What is being asked:
Only the lines from the beginning of the data through the line holding "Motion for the" belong in the answer, printed exactly and without pictures.
Segment Start: The data
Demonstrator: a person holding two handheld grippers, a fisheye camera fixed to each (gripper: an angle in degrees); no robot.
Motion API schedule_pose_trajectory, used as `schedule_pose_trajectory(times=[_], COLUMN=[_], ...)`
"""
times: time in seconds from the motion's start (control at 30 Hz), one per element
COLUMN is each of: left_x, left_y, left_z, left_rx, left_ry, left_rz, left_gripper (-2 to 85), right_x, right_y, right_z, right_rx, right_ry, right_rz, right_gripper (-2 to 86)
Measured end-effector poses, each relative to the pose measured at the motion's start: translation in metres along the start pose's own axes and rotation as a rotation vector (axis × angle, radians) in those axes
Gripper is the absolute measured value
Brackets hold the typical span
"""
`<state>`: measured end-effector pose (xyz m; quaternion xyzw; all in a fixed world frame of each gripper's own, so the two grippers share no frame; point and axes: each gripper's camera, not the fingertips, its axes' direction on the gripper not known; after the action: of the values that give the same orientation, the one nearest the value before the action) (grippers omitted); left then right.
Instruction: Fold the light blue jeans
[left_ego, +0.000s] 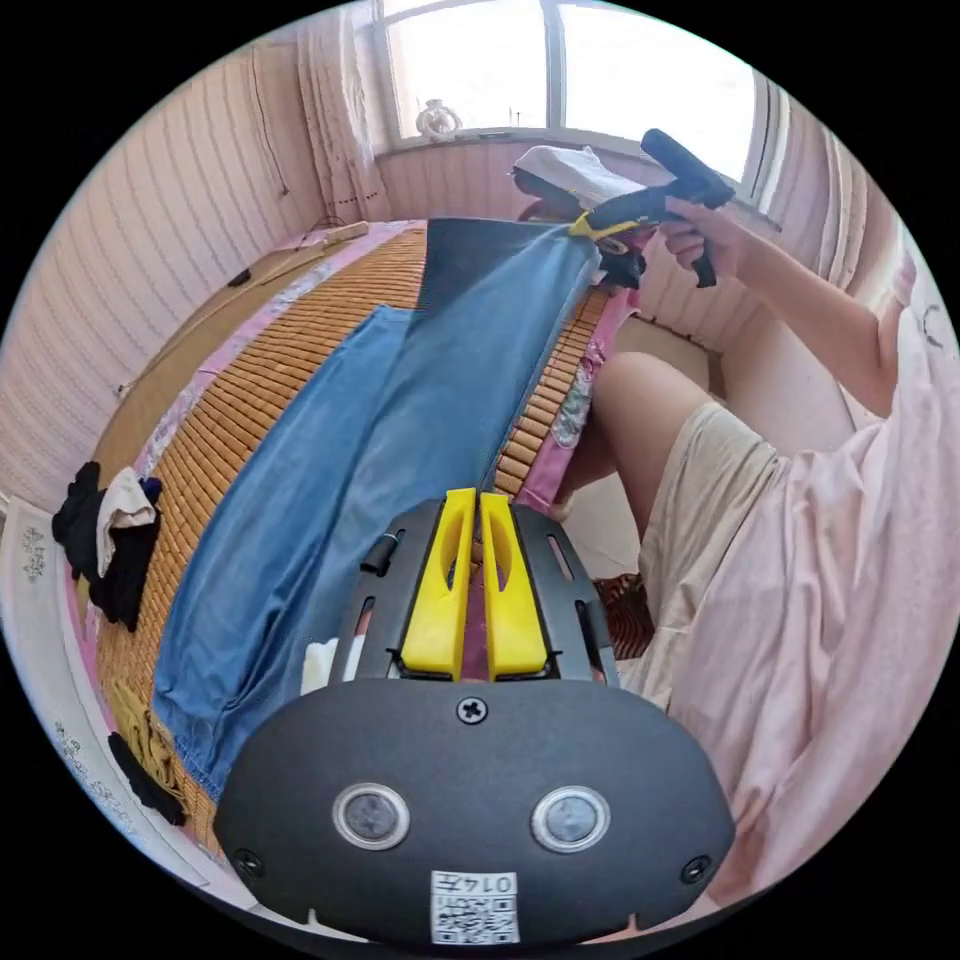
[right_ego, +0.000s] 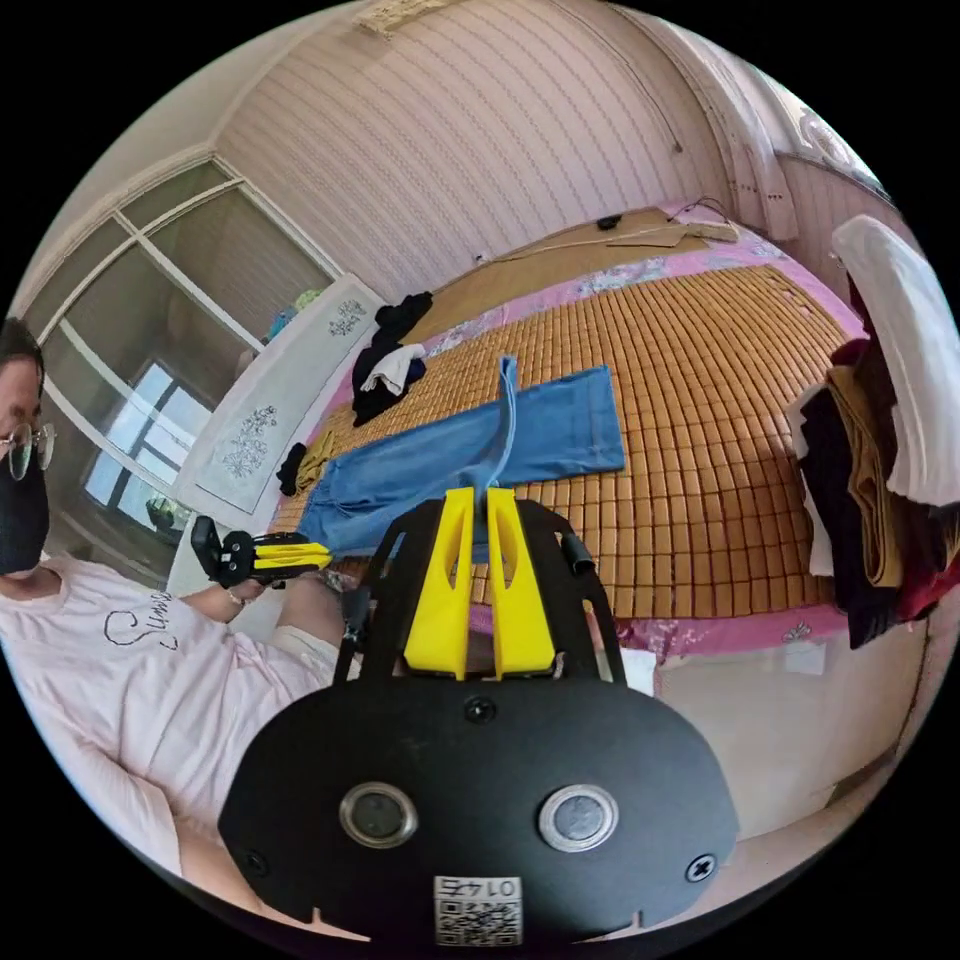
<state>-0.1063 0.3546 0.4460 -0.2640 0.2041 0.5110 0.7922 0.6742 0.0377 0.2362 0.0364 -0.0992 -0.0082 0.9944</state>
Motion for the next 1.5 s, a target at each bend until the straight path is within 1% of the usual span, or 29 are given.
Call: schedule_pose_trajectory(times=[0.03,0.1,0.17,0.27,0.33,0.4,0.5,0.63,0.7,0.73,0.8,0.83,0.9,0.93,1.0,1.03,1.1,1.13,1.17,1.3,1.33,1.4,1.5], left_x=[0.002,0.012,0.019,0.02,0.016,0.005,-0.009,-0.029,-0.05,-0.056,-0.09,-0.099,-0.133,-0.141,-0.165,-0.17,-0.19,-0.196,-0.205,-0.239,-0.244,-0.261,-0.271], left_y=[0.001,0.004,0.005,0.012,0.017,0.022,0.031,0.048,0.076,0.085,0.136,0.152,0.223,0.243,0.316,0.333,0.392,0.404,0.425,0.477,0.483,0.499,0.52], left_z=[0.009,0.044,0.059,0.068,0.065,0.059,0.047,0.018,-0.016,-0.025,-0.064,-0.074,-0.116,-0.126,-0.161,-0.167,-0.184,-0.187,-0.195,-0.213,-0.215,-0.222,-0.228], left_rx=[-0.012,-0.102,-0.152,-0.196,-0.193,-0.185,-0.145,-0.073,0.018,0.04,0.128,0.151,0.222,0.228,0.217,0.203,0.092,0.066,0.057,0.05,0.055,0.115,0.243], left_ry=[0.019,0.062,0.066,0.094,0.099,0.133,0.176,0.283,0.332,0.333,0.268,0.236,0.073,0.025,-0.168,-0.214,-0.37,-0.397,-0.44,-0.502,-0.505,-0.492,-0.432], left_rz=[-0.004,-0.011,0.004,-0.002,-0.016,-0.055,-0.12,-0.187,-0.273,-0.308,-0.505,-0.563,-0.79,-0.844,-1.028,-1.063,-1.2,-1.234,-1.278,-1.354,-1.362,-1.377,-1.439], left_gripper=[-1.0,-1.0,-0.9,-0.9,-0.8,-0.3,0.6,2.3,3.4,3.6,4.3,4.4,4.4,4.3,4.0,3.9,3.6,3.6,3.5,4.9,5.3,6.7,9.5], right_x=[0.01,0.044,0.055,0.051,0.04,0.011,-0.033,-0.092,-0.141,-0.153,-0.207,-0.222,-0.288,-0.305,-0.382,-0.402,-0.482,-0.502,-0.542,-0.669,-0.685,-0.744,-0.8], right_y=[0.004,0.021,0.031,0.034,0.028,0.01,-0.025,-0.07,-0.097,-0.104,-0.133,-0.14,-0.171,-0.178,-0.207,-0.213,-0.236,-0.241,-0.25,-0.269,-0.271,-0.277,-0.284], right_z=[0.01,0.043,0.055,0.061,0.061,0.059,0.074,0.112,0.131,0.136,0.159,0.166,0.197,0.206,0.242,0.251,0.29,0.3,0.322,0.402,0.413,0.452,0.493], right_rx=[-0.032,-0.129,-0.14,-0.155,-0.161,-0.159,-0.177,-0.238,-0.238,-0.24,-0.251,-0.256,-0.308,-0.323,-0.363,-0.371,-0.388,-0.392,-0.403,-0.447,-0.451,-0.465,-0.436], right_ry=[0.011,0.012,0.034,0.076,0.084,0.193,0.282,0.34,0.317,0.312,0.297,0.294,0.255,0.241,0.2,0.194,0.16,0.15,0.136,0.142,0.139,0.131,0.148], right_rz=[0.051,0.242,0.338,0.404,0.399,0.32,0.185,0.029,-0.103,-0.133,-0.263,-0.302,-0.458,-0.497,-0.656,-0.696,-0.835,-0.868,-0.929,-1.093,-1.113,-1.186,-1.223], right_gripper=[0.4,0.4,0.3,0.0,-0.1,0.0,0.2,0.5,1.4,1.8,4.6,5.3,6.3,6.5,6.8,6.8,6.9,7.0,7.0,7.6,7.8,8.5,9.6])
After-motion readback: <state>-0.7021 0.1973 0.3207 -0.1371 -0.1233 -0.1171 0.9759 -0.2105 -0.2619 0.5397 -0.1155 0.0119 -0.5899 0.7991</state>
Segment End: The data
Solution to the problem:
Demonstrator: a person holding two handheld grippers, a fisheye camera fixed to each (gripper: an angle in degrees); no robot.
Motion API schedule_pose_trajectory, used as `schedule_pose_trajectory(times=[_], COLUMN=[_], ...)`
"""
times: time in seconds from the motion's start (control at 30 Hz), one per element
COLUMN is each of: left_x, left_y, left_z, left_rx, left_ry, left_rz, left_gripper (-2 to 85), right_x, right_y, right_z, right_rx, right_ry, right_rz, right_gripper (-2 to 86)
Measured end-effector poses, each relative to the pose measured at the motion's start: translation in metres along the start pose's own axes and rotation as a rotation vector (axis × angle, radians) in those axes
Gripper is the absolute measured value
Brackets hold the typical span
"""
`<state>`: measured end-effector pose (xyz m; quaternion xyzw; all in a fixed world frame of each gripper's own, so the two grippers share no frame; point and axes: each gripper's camera, not the fingertips, its axes' direction on the gripper not known; after the action: of the values that give the same orientation, the one nearest the value before the action) (grippers omitted); left then right.
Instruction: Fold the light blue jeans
[left_ego, +0.000s] 
[right_ego, +0.000s] 
<state>-0.1063 0.3546 0.4460 -0.2640 0.2041 0.5110 0.7922 0.6742 0.0377 0.2362 0.0364 -0.0992 -0.0082 0.9944</state>
Motion for the next 1.5 s, a target at each bend until the straight path is within 1% of the usual span, or 29 are given.

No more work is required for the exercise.